Human trafficking is one of the most insidious human rights abuses in the United States — some 100,000 minors are trafficked into the sex trade each year in America. So let me explain how we came to enjoy a triumph over traffickers.

A website called Backpage.com has for years dominated the sex trade advertising business. In April alone it published more than 1.4 million ads in its adult services section in the United States. Almost every time a girl is rescued from traffickers, it turns out that she was peddled on Backpage.

Last year I wrote about a missing 15-year-old Boston girl whose parents were beside themselves with worry. In their living room, I pulled out my laptop, opened up Backpage and quickly found seminude advertisements for the girl, who turned out to be in a hotel room with an armed pimp.

Backpage is allowed to operate because of a loophole in the Communications Decency Act. Attorneys general from 48 states havepleaded with Backpage to stop this exploitation, to no effect. Girls who have been sold on Backpage when they were as young as 13 have sued the company, but haven’t succeeded because of the loophole.

Then suddenly this summer, the miracle of the market intervened.

Sheriff Tom Dart of Cook County, Ill., wrote tough letters to Visa and MasterCard, calling on them to stop allowing their cards to pay for sex ads on Backpage.
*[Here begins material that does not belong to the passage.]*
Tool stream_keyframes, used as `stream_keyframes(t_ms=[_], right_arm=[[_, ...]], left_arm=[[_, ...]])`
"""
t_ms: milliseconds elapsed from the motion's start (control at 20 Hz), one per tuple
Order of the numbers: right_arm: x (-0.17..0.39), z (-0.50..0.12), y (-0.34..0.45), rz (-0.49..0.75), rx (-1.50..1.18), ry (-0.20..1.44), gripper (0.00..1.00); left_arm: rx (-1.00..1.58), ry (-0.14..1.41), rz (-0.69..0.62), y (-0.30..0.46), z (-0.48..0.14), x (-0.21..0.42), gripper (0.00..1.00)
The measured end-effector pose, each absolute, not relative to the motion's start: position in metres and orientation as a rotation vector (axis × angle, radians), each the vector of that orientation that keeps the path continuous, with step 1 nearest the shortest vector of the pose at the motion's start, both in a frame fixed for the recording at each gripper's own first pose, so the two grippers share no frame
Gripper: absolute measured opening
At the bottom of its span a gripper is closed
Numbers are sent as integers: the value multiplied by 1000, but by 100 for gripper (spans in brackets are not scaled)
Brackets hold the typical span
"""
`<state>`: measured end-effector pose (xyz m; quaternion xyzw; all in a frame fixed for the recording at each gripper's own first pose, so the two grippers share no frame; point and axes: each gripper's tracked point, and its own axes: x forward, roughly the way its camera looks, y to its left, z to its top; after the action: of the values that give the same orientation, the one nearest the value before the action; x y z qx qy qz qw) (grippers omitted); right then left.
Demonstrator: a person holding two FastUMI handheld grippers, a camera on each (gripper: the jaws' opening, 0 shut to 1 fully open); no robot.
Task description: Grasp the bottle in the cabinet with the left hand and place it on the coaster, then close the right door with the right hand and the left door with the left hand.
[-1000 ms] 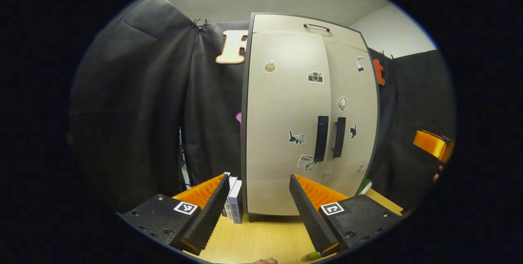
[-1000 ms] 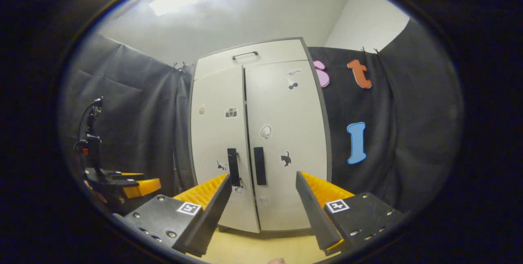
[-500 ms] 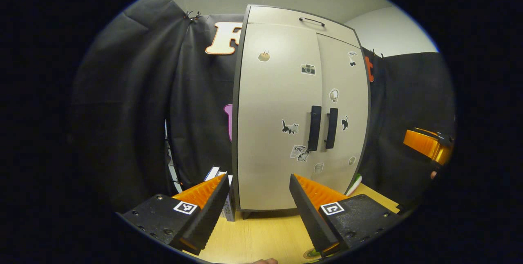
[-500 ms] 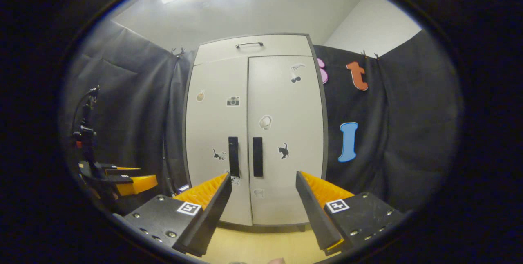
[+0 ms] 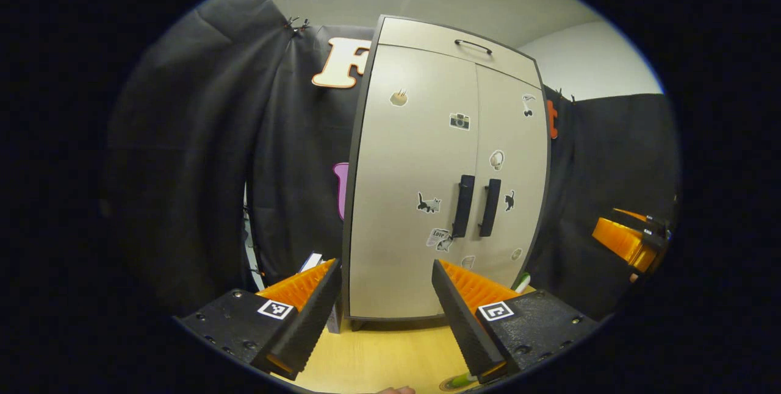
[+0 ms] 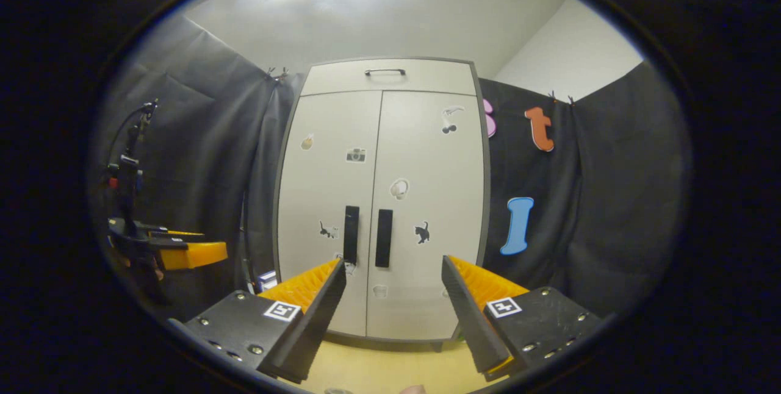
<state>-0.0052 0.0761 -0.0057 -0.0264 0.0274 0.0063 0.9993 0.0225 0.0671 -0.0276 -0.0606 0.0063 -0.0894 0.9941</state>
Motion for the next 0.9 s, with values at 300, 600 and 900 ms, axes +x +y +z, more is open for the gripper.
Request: stream_keyframes(t_ms=[300, 600, 900], right_arm=[[4, -7, 69, 27, -73, 52, 95], [8, -13, 72, 58, -102, 57, 95], [6, -22, 65, 65, -103, 80, 92]], left_arm=[[-106, -16, -164, 60, -17, 25, 94], [-93, -2, -141, 51, -21, 36, 94], [-82, -30, -121, 38, -13, 39, 94]])
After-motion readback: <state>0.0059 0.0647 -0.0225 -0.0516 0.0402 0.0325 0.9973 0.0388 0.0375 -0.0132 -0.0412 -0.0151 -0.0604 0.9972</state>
Both companies effectively agreed. To its great credit, American Express in April stopped working with Backpage for adult ads, so as of the beginning of July pimps had no easy way to pay for advertisements.

Flummoxed, Backpage responded by making its basic sex ads free, but, even with a fee to promote a free ad, that’s not a business model that can sustain it. Backpage is suing Sheriff Dart, but my sense is that pimps won’t be using their credit cards again on the site any time soon.

“If it’s down for six months, that’s six months of children who aren’t raped,” says Yiota Souras of the National Center for Missing and Exploited Children.

So bravo to American Express, MasterCard and Visa — and to Sheriff Dart — for getting results where Congress failed.

There will still be human trafficking, of course, and pimps will find other ways to peddle kids. But it may not be quite so easy for traffickers as it was.

“When on Backpage, I was advertised in the same way as a car or a phone, but with even less value than a bike,” one girl told me late last year. She said she was advertised at the age of 15 and 16 and raped 1,000 times as a result.

My guess is that a majority of sex ads on Backpage are for consenting adults. But a significant minority are for sex with children or with women who are coerced — representing some of the largest and most mistreated classes of human rights victims in America. We don’t have the moral authority to tell other countries to end modern forms of slavery when we don’t clean up our own act.

There has also been progress in other areas. The police in America are going after pimps more, and sometimes johns, as well (that still needs to happen more).

The Nordic model to combat trafficking and exploitation, pioneered in Sweden, has been gaining ground, too. It provides for the arrest of johns while offering help rebuilding the lives of women who were selling sex. Nothing works all that well in curbing sex trafficking, but this model has succeeded better than other approaches.

Yet in some quarters, there’s still a myopia about the degree to which this is a human rights issue. Amnesty International will consider a proposal in the coming days that would call for full decriminalization of the sex trade, including for johns, on the theory that this would benefit sex workers. Nice theory, but a failed one. It has been tried repeatedly and it invariably benefited johns while exacerbating abuse of women and girls: A parallel underground market emerges for underage girls.

Let’s hope Amnesty comes to its senses and, as Swanee Hunt of Harvard put it, avoids “endorsing one of the most exploitative human rights abuses of our time.” Then we can go back to celebrating the struggles of America’s sex traffickers as their business model is upended.